§ **Your task**
Using the data below, output a verbatim copy of the lines between the one holding "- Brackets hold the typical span" and the one holding "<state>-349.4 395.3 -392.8", inclusive, without any pictures.

§ **Entries taken from a collection**

.....

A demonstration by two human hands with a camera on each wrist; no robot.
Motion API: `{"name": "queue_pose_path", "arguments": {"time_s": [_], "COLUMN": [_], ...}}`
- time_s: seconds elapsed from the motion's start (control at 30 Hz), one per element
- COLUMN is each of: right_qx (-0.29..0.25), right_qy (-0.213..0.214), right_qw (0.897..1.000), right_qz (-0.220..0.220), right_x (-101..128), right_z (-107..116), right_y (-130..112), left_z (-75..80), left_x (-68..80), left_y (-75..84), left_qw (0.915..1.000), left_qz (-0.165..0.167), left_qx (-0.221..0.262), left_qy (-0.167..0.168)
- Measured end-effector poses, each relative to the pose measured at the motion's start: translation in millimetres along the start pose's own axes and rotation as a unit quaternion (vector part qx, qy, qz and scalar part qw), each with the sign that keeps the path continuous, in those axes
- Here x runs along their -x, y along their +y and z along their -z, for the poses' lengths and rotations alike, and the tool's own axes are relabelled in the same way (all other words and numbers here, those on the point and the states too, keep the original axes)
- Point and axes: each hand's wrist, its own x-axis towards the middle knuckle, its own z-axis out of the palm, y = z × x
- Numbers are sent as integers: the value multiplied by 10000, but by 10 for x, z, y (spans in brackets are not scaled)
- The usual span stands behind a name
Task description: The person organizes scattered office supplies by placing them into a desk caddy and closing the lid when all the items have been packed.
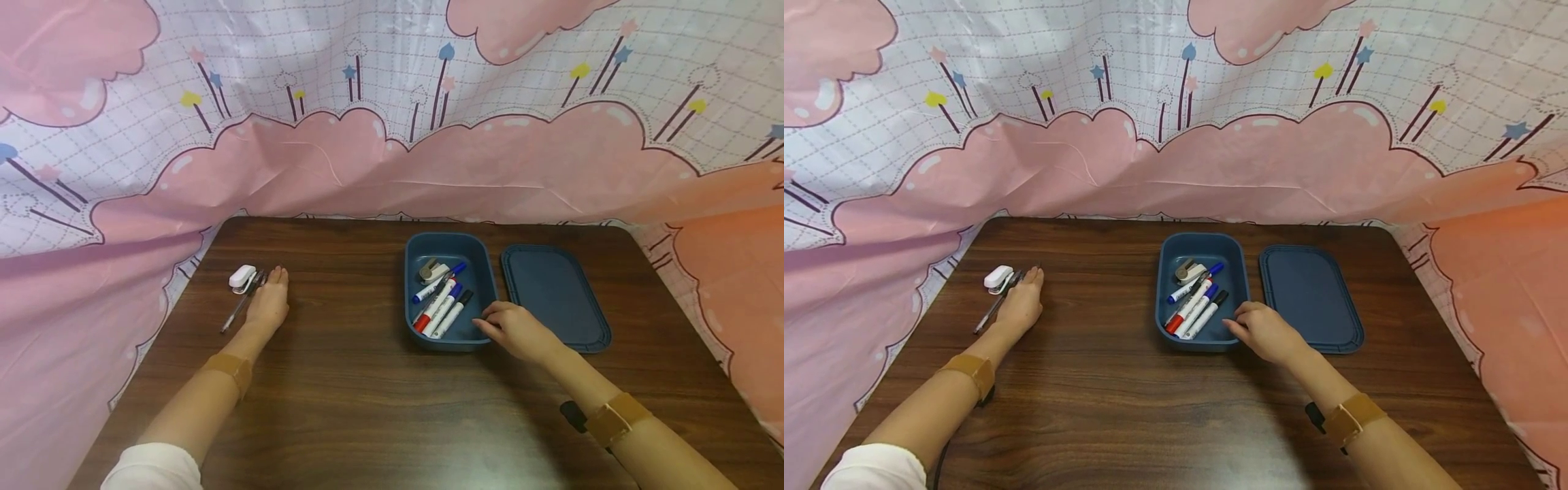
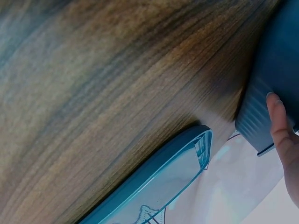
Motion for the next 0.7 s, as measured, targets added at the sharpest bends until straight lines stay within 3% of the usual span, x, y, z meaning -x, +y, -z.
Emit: {"name": "queue_pose_path", "arguments": {"time_s": [0.2, 0.37, 0.7], "right_qx": [62, 48, 42], "right_qy": [67, 26, -101], "right_qw": [10000, 10000, 9999], "right_qz": [21, -44, -90], "right_x": [-5, -11, -7], "right_z": [-6, -9, 8], "right_y": [11, -6, -17], "left_z": [167, 291, 456], "left_x": [-99, -138, -182], "left_y": [100, 231, 797], "left_qw": [9989, 9978, 9921], "left_qz": [-282, -350, -981], "left_qx": [130, 379, 421], "left_qy": [363, 409, 654]}}
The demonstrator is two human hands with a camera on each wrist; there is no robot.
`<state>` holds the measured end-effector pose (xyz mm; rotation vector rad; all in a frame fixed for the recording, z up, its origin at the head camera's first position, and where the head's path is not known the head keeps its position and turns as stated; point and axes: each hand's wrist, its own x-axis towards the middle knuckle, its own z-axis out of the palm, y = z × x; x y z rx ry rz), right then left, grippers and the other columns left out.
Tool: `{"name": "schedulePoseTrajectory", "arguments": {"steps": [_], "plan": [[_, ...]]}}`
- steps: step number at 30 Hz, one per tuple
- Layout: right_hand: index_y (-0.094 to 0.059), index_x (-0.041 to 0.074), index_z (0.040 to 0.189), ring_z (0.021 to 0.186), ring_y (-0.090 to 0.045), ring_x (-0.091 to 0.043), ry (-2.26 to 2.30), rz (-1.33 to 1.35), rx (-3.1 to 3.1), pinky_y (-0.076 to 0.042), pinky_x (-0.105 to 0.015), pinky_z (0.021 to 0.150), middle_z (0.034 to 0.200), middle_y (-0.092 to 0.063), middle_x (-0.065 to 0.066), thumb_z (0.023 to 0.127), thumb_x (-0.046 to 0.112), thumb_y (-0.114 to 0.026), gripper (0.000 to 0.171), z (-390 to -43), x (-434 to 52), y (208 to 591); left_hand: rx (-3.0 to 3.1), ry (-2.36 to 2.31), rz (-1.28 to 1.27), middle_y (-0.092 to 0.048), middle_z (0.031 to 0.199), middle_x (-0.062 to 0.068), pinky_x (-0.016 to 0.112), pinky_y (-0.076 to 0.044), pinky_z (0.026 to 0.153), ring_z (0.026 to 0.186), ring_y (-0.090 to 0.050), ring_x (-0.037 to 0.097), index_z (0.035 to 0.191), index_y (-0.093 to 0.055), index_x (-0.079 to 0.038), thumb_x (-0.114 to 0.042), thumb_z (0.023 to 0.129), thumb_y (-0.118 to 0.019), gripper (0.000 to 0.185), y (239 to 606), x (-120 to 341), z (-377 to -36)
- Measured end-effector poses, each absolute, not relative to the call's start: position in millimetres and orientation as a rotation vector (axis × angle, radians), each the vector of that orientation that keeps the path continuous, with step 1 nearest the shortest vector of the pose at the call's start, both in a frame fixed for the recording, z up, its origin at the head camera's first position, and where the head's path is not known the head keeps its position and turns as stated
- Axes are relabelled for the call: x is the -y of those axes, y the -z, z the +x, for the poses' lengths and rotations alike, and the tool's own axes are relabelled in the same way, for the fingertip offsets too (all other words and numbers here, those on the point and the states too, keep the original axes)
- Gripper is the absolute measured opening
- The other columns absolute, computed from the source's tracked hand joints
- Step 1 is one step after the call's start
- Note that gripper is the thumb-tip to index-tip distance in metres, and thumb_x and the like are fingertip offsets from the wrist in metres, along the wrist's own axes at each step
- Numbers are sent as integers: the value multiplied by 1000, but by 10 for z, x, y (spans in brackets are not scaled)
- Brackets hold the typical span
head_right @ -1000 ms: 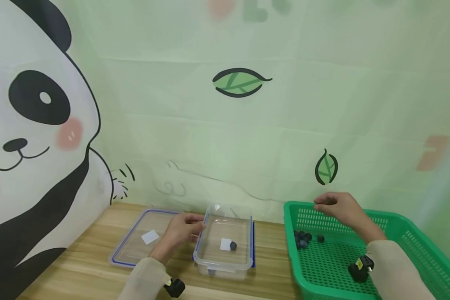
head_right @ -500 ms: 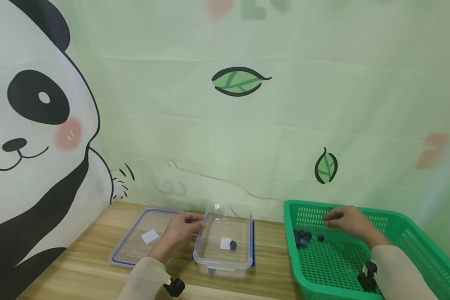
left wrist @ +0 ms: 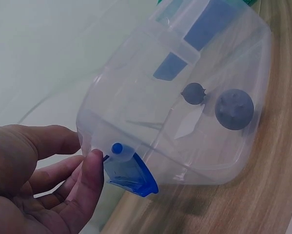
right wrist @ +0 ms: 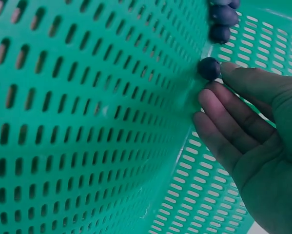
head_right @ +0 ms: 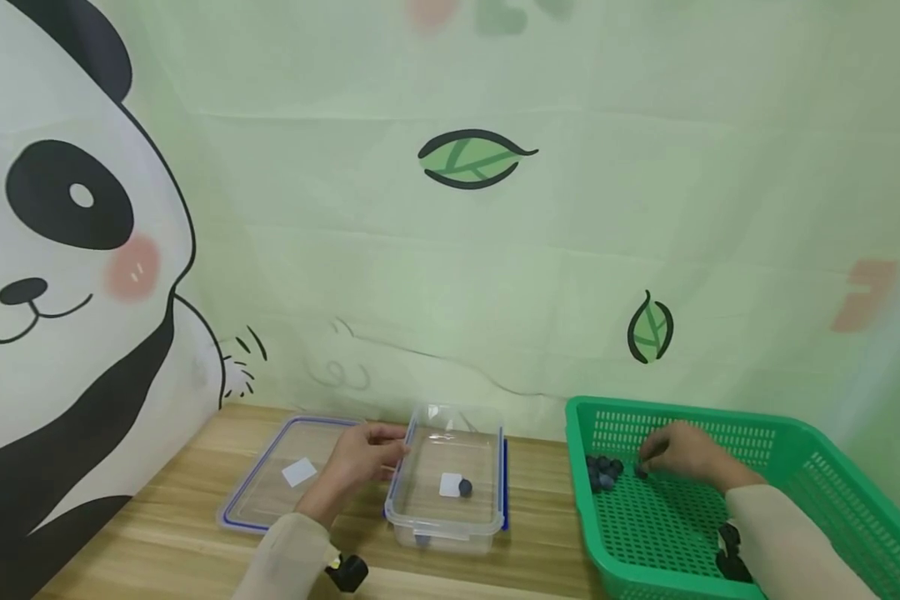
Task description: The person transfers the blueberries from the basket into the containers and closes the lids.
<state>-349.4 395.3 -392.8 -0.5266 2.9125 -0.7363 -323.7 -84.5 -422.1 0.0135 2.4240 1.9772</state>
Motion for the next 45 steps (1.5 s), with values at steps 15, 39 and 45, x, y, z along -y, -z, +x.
{"name": "schedulePoseTrajectory", "arguments": {"steps": [15, 39, 45], "plan": [[-77, 4, 92, 81, -64, -17, 678, -579, -2917, -58, -36, 67, 89, -72, 0, 89, 4, -81, 5, -3494, -3889, 3993, -2396, -2010, 21, -72, 103, 15, 32, -65, 69, 85, -69, 21, 122, -70, 11, 2, 93, -75, 31, 4236, 850, -3246], [-78, 1, 108, 96, -71, -29, 781, -581, -3032, -62, -49, 79, 101, -77, -7, 99, 17, -76, 19, -3400, -3751, 3666, -2373, -2032, 44, -72, 102, 15, 32, -65, 69, 83, -68, 21, 122, -69, 12, 3, 93, -74, 31, 4214, 837, -3220], [-77, 4, 118, 105, -71, -31, 910, -555, -3115, -61, -48, 86, 110, -77, -7, 102, 27, -75, 28, -3261, -3543, 3388, -2384, -2027, 39, -72, 102, 15, 33, -65, 70, 83, -68, 21, 122, -70, 11, 2, 93, -74, 30, 4239, 856, -3241]]}}
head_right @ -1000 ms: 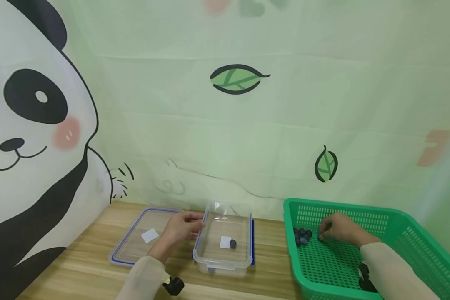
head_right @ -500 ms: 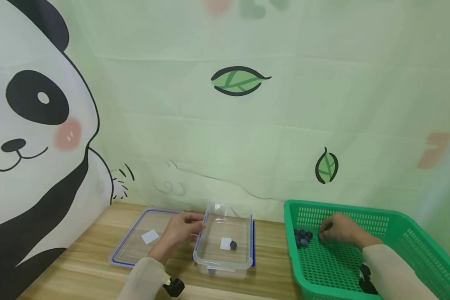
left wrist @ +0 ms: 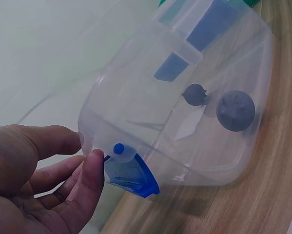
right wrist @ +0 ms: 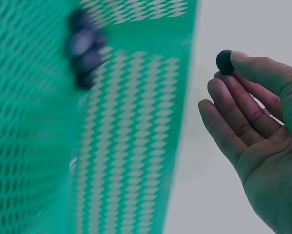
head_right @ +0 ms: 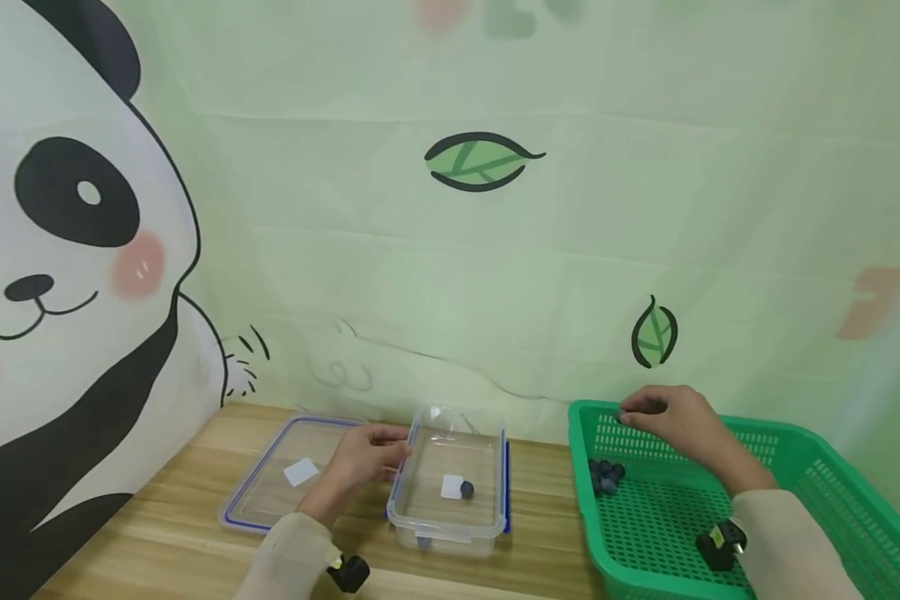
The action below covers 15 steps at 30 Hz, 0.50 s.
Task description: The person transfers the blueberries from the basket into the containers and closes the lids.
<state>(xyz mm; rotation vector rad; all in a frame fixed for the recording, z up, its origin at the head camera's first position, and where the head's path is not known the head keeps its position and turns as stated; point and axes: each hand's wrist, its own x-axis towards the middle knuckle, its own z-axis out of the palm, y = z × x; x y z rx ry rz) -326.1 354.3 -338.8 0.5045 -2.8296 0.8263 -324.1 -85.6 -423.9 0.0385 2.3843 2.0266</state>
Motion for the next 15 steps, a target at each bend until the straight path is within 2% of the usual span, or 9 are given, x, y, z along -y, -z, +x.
{"name": "schedulePoseTrajectory", "arguments": {"steps": [5, 9, 15], "plan": [[-75, 5, 125, 104, -69, -24, -927, 474, 2732, -59, -33, 82, 115, -76, -8, 103, 32, -74, 36, -3146, -3373, 3186, -2391, -2016, 39, -72, 102, 15, 32, -65, 70, 84, -69, 21, 122, -70, 11, 1, 93, -74, 30, 4260, 872, -3258], [-74, 7, 128, 102, -67, -17, -985, 437, 2683, -58, -30, 81, 118, -75, -9, 102, 38, -73, 40, -3030, -3256, 3041, -2390, -2010, 39, -72, 103, 15, 32, -65, 70, 85, -69, 22, 123, -70, 10, 1, 93, -74, 31, 4263, 870, -3256], [-73, 10, 130, 104, -66, -18, -1095, 407, 2623, -56, -31, 83, 119, -75, -9, 102, 43, -73, 43, -2853, -3027, 2883, -2384, -2020, 38, -72, 103, 16, 32, -65, 70, 85, -69, 22, 122, -70, 10, 2, 93, -75, 31, 4250, 856, -3248]]}}
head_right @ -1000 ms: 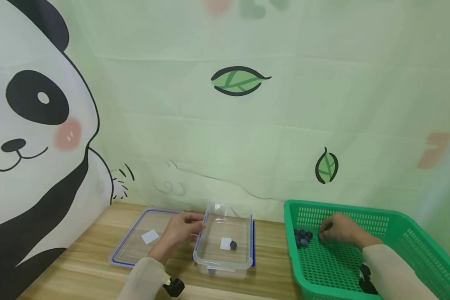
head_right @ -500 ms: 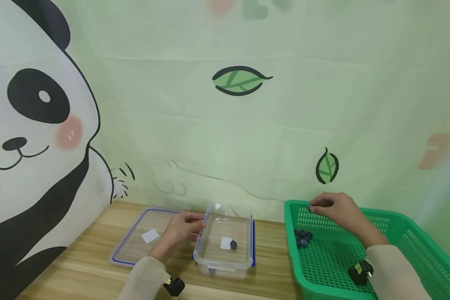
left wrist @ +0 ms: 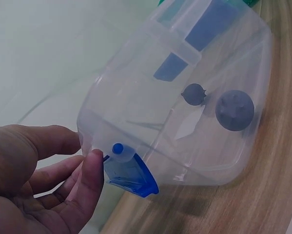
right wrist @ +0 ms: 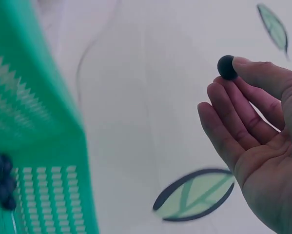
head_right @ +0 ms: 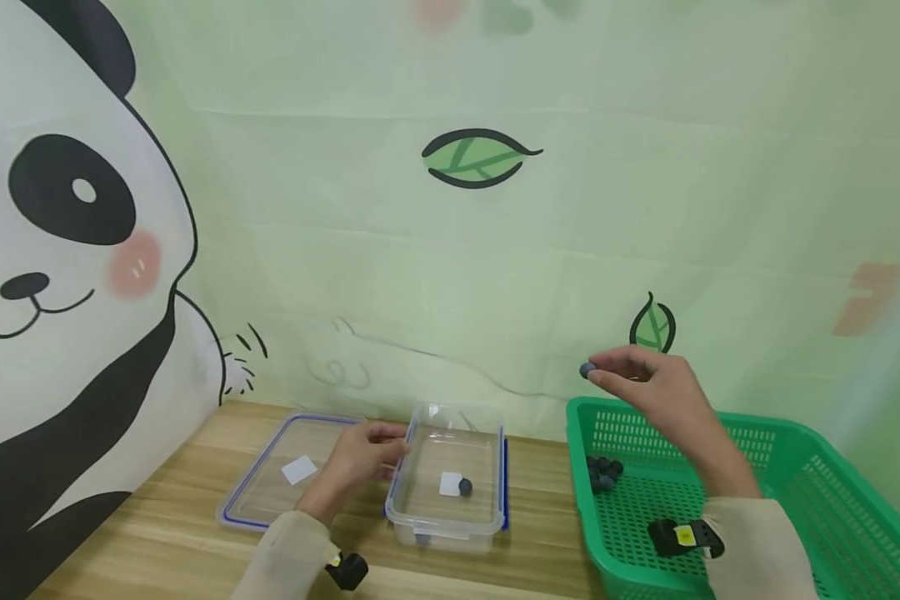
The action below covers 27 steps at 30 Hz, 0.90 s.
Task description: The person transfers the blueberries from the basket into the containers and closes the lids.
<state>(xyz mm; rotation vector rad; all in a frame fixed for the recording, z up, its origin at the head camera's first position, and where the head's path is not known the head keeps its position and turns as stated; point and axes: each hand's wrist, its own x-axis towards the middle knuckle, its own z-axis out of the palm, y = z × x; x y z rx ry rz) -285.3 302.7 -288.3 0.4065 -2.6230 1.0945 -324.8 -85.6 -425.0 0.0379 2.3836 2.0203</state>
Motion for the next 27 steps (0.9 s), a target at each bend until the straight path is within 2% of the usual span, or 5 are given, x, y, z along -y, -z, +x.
{"name": "schedulePoseTrajectory", "arguments": {"steps": [8, 18, 27], "plan": [[-75, 11, 128, 101, -71, -12, -1305, 452, 2503, -56, -26, 85, 117, -77, -5, 101, 37, -76, 37, -2711, -2616, 2942, -2416, -1987, 0, -73, 104, 15, 32, -65, 72, 87, -69, 23, 122, -71, 8, 0, 94, -75, 29, 4236, 868, -3252], [-77, 10, 121, 105, -70, -25, -1494, 475, 2422, -59, -33, 89, 113, -77, -4, 100, 32, -78, 31, -2619, -2182, 3160, -2415, -1994, 29, -73, 102, 14, 35, -66, 72, 84, -69, 21, 121, -71, 9, 2, 93, -75, 29, 4236, 854, -3254], [-79, 11, 118, 103, -71, -23, -1572, 478, 2417, -59, -33, 86, 111, -77, -3, 98, 31, -80, 29, -2636, -2016, 3306, -2406, -2012, 19, -73, 102, 15, 32, -65, 70, 85, -69, 22, 121, -71, 10, 2, 92, -75, 30, 4243, 851, -3247]]}}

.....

§ **Expected answer**
- Brackets hold the typical span
head_right @ -1000 ms: 
head_right @ -500 ms: 
left wrist @ +0 ms: 
right wrist @ +0 ms: 
head_right @ +0 ms: 
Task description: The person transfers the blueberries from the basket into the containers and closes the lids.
<state>-349.4 395.3 -392.8 -0.5266 2.9125 -0.7363 -323.7 -84.5 -422.1 0.0135 2.4240 1.9772</state>

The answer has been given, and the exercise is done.